Once they settle in a paddock (maybe a week or two) they can be turned out in a big field with other mares. If you can help it, you don’t want to start with a big field because racehorses will run so you’re better off limiting the possibility until she’s had a chance to get used to her new surroundings.

We’ve never had a problem with them making the transition. Best of luck with her!


Ohh, what a nice pedigree. I’m with LaurieB, that’s a good regime and is about what I follow. Quarantine for 2 weeks in their own separate pasture, then once quarantine period is over, start to introduce them to herd mates one at a time.

She has likely had lots of turnout before - many TBs are raised in group turnout and aren’t green to the concept. Once mine are over their quarantine period they go out 24/7 with no issues.

As far as let down - keep as much hay in front of her, preferably in a hay bag, at all times. Alfalfa pellets and a good high fat/high fiber grain will go a long way to keep her condition up as she adjusts to a less work-intense life.


Thanks LaurieB and beowulf! 2 of my mares already get Triple Crown Sr. Gold, supplemented with soaked alfalfa cubes, so that will be a perfect transition. My only (small) problem is that my drylot shares a fence line with the pasture. It’s got a top strand hotwire, but they can still touch noses if they’re motivated enough.

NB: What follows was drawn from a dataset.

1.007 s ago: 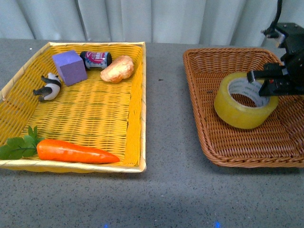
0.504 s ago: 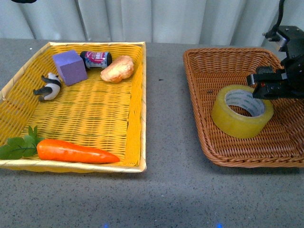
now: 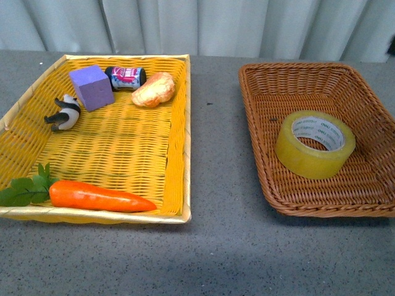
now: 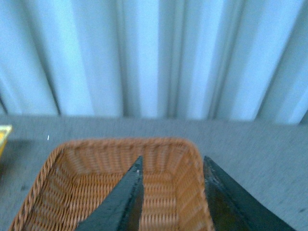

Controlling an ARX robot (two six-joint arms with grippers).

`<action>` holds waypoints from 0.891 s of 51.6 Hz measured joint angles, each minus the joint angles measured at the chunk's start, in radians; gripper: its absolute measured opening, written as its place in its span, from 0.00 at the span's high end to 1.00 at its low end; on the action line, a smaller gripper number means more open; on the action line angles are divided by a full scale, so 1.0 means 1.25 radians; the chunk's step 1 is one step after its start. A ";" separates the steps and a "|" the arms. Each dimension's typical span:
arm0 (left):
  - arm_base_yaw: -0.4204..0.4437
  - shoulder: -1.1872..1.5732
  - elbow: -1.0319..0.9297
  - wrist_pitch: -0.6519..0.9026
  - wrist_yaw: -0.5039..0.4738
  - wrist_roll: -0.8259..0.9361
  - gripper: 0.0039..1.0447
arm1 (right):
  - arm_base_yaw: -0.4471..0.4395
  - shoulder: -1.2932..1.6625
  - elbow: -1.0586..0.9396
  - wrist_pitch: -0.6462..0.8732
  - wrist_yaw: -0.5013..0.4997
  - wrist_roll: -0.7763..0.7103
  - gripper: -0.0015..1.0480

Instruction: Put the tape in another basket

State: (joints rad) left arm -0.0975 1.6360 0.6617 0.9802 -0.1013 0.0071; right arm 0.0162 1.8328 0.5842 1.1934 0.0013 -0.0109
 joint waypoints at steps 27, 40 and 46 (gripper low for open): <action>0.076 -0.304 -0.347 0.032 0.076 -0.007 0.96 | -0.013 -0.393 -0.310 -0.054 0.001 0.000 0.99; 0.077 -0.419 -0.457 0.016 0.081 -0.007 0.96 | -0.013 -0.578 -0.395 -0.155 0.001 0.000 0.99; 0.077 -0.521 -0.482 -0.052 0.081 -0.007 0.96 | -0.013 -0.679 -0.422 -0.225 0.001 0.000 0.99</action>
State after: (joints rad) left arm -0.0010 0.9844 0.0586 0.9154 0.0002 -0.0017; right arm -0.0002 0.9844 0.0566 0.9127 0.0021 -0.0105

This set-up worked well for the mare I got a little over a year ago, so hopefully will work this time. knock wood


So, evidently, after getting everything lined up, the asshole owner sold the mare out from under me. We had a written text agreement on price. I had a ride for her from Ocala, she just needed to get to Ocala from Tampa. Current owner said he found someone that would drop her off tomorrow and I arranged for payment to be made at that time. I texted him this morning to make sure all was still on schedule, and no reply. I knew something was up because up until this point, he has been very quick to respond to texts. Finally texted to ask if she was still available, just to see if he would at least reply. Finally answered and said he’d “let me know by end of day”. I contacted a friend of mine who suggested I call the track office to leave a message for the trainer (different person). Just got a call back from him, saying that as far as he knows, the mare was sold today and had already been shipped off. :rage: :face_with_symbols_over_mouth: :rage: :face_with_symbols_over_mouth:

I am so friggin pissed to be screwed over like this. I’m going to pass on his name to my connections down there, so they’ll know not to do business with this person. And for anyone on here, the owner’s name is Najeem Bartley.

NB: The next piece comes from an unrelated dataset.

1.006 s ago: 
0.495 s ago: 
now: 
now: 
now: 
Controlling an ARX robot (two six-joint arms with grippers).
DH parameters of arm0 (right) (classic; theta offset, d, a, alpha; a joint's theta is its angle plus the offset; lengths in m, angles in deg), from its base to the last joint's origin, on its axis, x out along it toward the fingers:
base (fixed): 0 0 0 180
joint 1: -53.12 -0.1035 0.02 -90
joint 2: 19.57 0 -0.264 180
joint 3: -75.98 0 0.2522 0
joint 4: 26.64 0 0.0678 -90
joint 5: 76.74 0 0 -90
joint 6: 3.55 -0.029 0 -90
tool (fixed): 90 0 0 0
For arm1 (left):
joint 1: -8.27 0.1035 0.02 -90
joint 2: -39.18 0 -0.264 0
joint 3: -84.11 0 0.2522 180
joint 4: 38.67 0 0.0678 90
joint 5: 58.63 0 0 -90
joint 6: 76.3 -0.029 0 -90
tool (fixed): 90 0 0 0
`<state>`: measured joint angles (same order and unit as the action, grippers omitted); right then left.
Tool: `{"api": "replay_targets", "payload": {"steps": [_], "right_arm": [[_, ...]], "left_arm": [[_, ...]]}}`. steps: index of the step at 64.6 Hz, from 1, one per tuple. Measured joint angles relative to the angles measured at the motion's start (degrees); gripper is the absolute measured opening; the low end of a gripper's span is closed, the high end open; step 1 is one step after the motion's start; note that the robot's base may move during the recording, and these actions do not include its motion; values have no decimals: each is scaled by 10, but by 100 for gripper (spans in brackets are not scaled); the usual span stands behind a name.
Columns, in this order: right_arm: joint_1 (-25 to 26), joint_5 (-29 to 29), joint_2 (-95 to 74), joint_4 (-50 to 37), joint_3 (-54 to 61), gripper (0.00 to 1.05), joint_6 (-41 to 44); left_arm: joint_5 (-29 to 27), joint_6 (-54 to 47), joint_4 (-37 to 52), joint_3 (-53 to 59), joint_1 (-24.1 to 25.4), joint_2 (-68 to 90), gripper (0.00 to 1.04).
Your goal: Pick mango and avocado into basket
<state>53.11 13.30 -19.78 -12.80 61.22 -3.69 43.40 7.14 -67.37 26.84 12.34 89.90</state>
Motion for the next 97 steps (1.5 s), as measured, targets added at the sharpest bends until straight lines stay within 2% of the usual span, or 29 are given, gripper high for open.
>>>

Um, was this your first experience buying off the racetrack? Because until money changes hands, it isn’t your horse. There is no way I would ship a horse from Tampa to Ocala without payment and a signed bill of sale!!!

I understand that it’s easy to get excited about one, but these days if you’re serious it’s easy to Venmo or Zelle or CashApp or whatever the kids are using right now, and then arrange the shipping. Calling people names and using bad language doesn’t exactly paint you in a great light.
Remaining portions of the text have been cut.